■ EXERCISE OBJECTIVE ■
Among the lines below, tally those that contain "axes" and respond with the total only.

■ ENTRIES SUPPLIED ■
============================================================
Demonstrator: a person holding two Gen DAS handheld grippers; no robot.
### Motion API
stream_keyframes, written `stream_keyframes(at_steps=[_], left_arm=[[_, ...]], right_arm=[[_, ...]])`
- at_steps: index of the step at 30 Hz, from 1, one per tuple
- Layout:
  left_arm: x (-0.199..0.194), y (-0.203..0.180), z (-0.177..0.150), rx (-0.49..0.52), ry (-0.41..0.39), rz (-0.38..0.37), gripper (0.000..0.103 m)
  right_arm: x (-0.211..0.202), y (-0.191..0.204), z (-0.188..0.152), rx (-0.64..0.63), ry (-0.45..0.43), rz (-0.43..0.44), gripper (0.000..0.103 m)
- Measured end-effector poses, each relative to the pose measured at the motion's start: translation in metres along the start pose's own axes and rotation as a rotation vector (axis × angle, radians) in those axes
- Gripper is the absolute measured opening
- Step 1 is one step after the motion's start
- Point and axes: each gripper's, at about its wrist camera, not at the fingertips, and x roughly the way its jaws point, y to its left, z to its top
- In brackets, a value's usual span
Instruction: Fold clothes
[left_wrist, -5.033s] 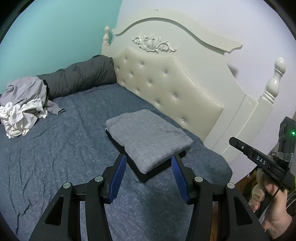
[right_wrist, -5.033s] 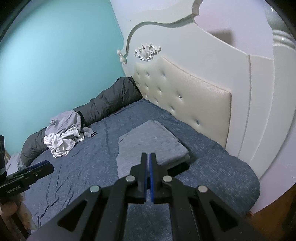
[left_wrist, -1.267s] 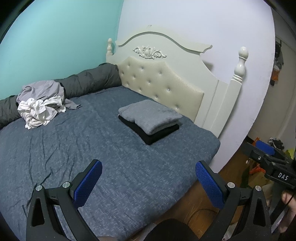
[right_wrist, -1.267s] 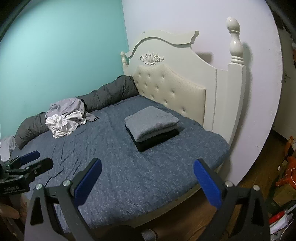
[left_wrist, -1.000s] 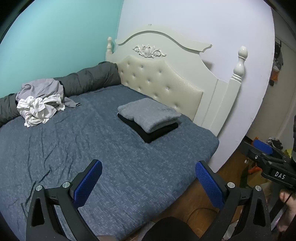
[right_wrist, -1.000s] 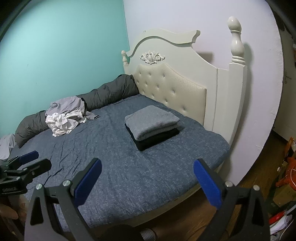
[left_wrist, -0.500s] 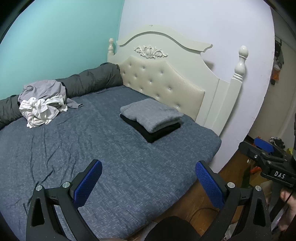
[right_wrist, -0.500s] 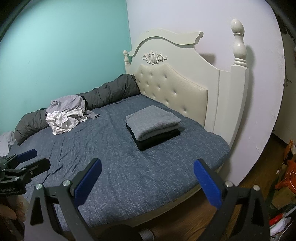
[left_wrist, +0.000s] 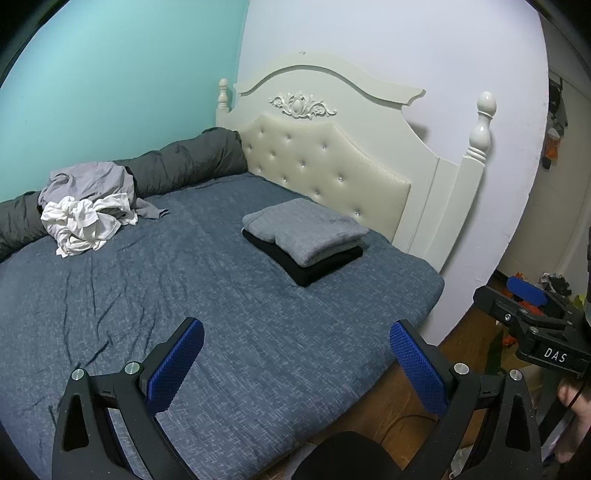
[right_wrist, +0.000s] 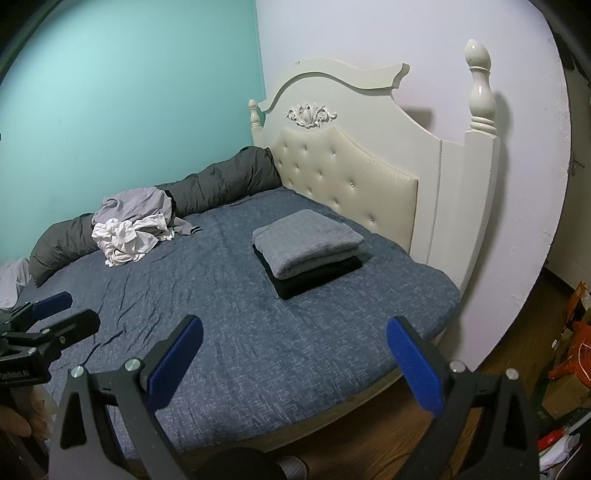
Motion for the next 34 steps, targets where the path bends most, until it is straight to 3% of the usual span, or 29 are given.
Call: stream_keyframes(at_steps=[34], left_arm=[[0.0008, -0.0023, -0.0009, -0.003, 0.000, 0.001, 0.103]], right_arm=[[0.0034, -0.0055, -0.0037, 0.014, 0.015, -0.001, 0.100]])
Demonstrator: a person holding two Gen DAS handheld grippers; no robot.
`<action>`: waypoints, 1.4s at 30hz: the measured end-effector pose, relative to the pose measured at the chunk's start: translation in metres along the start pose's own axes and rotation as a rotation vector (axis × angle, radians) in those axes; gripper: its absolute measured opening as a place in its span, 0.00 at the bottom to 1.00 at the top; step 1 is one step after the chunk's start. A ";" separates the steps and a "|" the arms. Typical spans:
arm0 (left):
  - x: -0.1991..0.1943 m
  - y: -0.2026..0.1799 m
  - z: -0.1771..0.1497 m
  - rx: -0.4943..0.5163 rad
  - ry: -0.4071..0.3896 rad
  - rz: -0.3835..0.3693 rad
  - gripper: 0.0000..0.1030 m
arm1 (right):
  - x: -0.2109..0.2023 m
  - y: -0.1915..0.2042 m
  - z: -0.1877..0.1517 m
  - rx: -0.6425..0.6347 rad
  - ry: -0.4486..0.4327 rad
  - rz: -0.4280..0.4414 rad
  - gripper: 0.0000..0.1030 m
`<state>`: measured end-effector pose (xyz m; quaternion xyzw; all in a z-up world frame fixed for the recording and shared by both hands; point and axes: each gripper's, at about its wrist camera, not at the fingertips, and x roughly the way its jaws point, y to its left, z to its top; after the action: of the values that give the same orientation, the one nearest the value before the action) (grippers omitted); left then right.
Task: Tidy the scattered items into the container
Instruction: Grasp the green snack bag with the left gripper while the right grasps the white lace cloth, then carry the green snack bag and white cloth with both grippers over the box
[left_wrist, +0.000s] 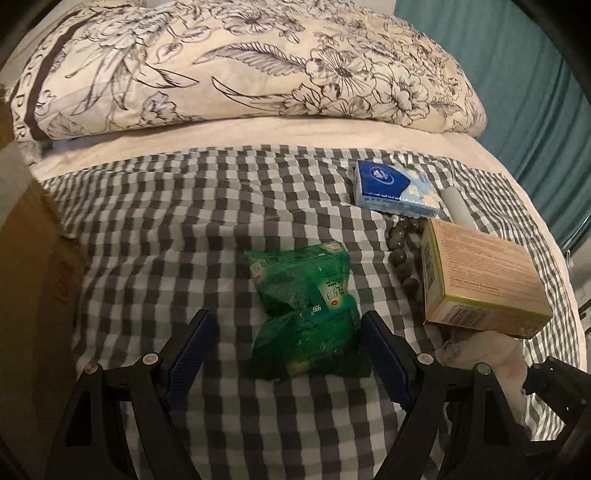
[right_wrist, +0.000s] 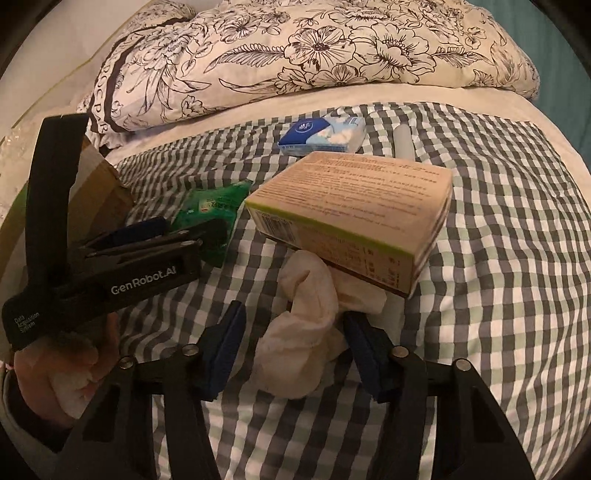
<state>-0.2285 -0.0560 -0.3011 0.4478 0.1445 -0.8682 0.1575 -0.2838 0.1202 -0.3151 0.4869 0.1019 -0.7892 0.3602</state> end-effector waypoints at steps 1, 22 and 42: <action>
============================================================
■ RESPONSE TO THE EXERCISE ■
4